### TASK DESCRIPTION
Please return, with no alterations, the lines below from the very first through the one that contains "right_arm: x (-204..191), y".

=-=-=

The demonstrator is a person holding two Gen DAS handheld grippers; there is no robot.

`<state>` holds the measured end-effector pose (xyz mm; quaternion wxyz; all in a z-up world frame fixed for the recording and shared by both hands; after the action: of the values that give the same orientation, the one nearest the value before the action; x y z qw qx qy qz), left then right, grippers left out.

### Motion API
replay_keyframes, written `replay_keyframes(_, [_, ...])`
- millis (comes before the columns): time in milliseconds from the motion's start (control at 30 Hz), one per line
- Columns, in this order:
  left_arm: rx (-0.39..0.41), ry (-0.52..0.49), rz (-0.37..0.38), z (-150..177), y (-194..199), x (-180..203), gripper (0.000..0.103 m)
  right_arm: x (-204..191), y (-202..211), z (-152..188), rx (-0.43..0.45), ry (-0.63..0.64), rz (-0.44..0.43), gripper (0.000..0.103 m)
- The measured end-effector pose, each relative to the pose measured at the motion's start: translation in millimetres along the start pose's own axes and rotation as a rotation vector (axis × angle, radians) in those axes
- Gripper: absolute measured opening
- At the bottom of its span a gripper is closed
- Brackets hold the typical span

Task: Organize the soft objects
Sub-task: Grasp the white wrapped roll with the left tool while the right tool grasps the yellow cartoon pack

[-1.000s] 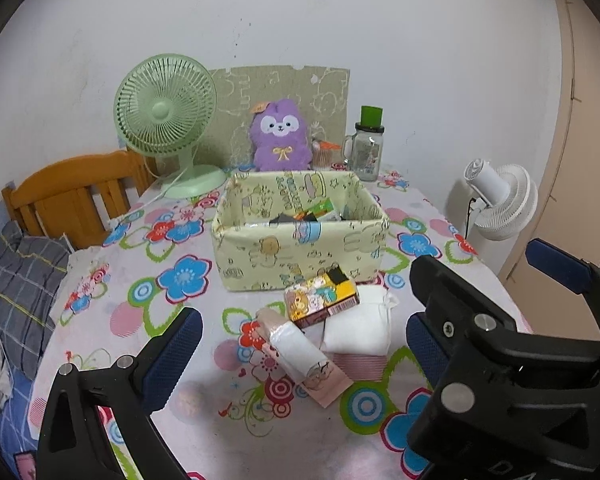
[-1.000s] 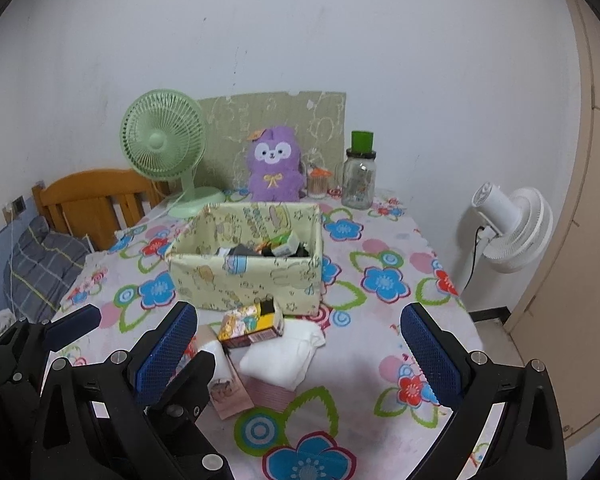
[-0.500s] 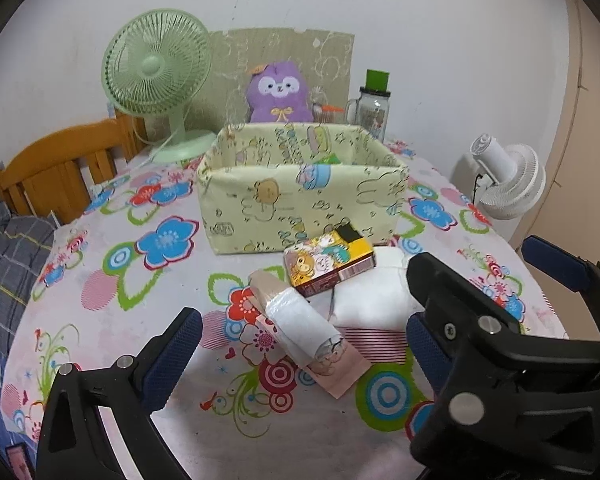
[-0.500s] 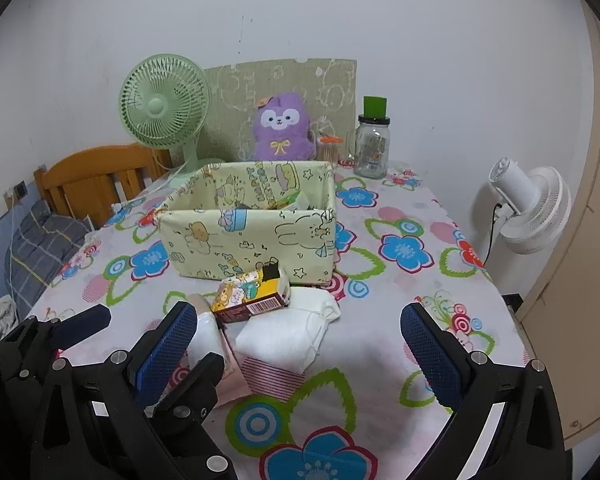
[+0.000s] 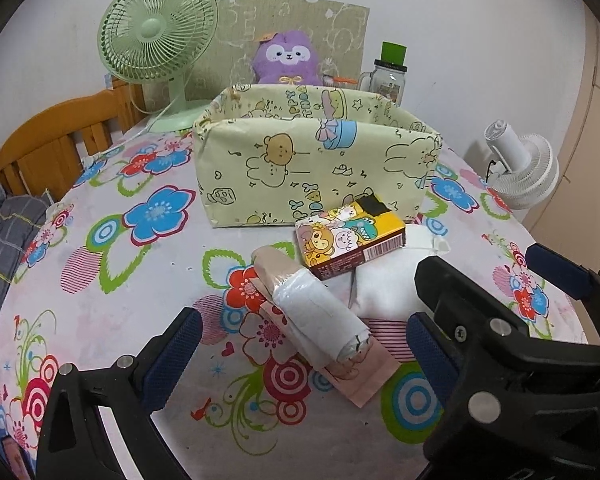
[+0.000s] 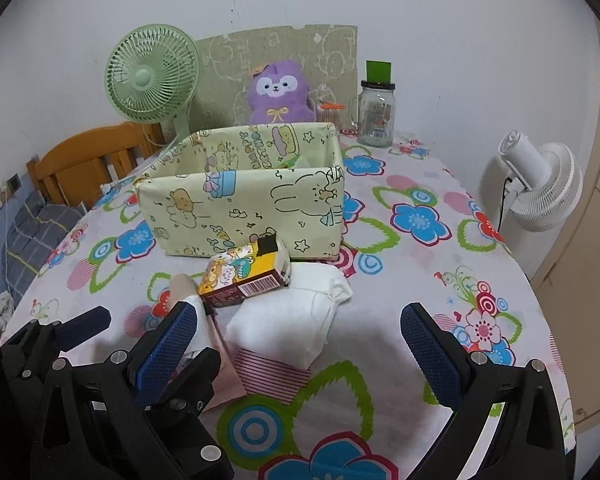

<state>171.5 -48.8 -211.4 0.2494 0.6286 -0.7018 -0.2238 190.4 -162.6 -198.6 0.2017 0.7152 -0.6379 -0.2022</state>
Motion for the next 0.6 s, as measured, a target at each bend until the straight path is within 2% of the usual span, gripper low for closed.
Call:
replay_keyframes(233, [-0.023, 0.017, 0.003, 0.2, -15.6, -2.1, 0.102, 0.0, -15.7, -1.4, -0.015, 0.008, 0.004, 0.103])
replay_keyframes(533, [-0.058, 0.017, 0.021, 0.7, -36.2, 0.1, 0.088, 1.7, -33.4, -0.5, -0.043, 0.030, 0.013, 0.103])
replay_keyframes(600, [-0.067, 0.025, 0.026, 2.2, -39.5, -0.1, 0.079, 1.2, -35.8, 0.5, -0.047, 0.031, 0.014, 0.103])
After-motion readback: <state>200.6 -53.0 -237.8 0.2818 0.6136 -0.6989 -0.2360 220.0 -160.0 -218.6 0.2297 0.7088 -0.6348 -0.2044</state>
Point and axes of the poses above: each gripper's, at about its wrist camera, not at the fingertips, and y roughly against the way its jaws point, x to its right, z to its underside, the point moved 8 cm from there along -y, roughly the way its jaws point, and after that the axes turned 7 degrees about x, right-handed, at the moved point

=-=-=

### ANSWER AREA
The demonstrator is a person holding two Gen DAS handheld grippers; there is no robot.

`<state>` holds the measured end-effector pose (xyz mm; quaternion wxyz; all in a z-up world frame fixed for the recording and shared by both hands; after the action: of the values that give the same orientation, the one nearest the value before the action; x y z qw qx qy qz), left then right, grippers left out.

### Motion API
replay_keyframes, written `replay_keyframes(_, [_, ...])`
- millis (comes before the columns): time in milliseconds from the motion's start (control at 30 Hz), one per line
- Columns, in this order:
  left_arm: rx (-0.39..0.41), ry (-0.52..0.49), rz (-0.37..0.38), z (-150..177), y (-194..199), x (-180..203), gripper (0.000..0.103 m)
  right_arm: x (-204..191), y (-202..211), z (-152..188), rx (-0.43..0.45), ry (-0.63..0.64), rz (-0.44..0.43), gripper (0.000..0.103 m)

Nothing else is part of this exercise.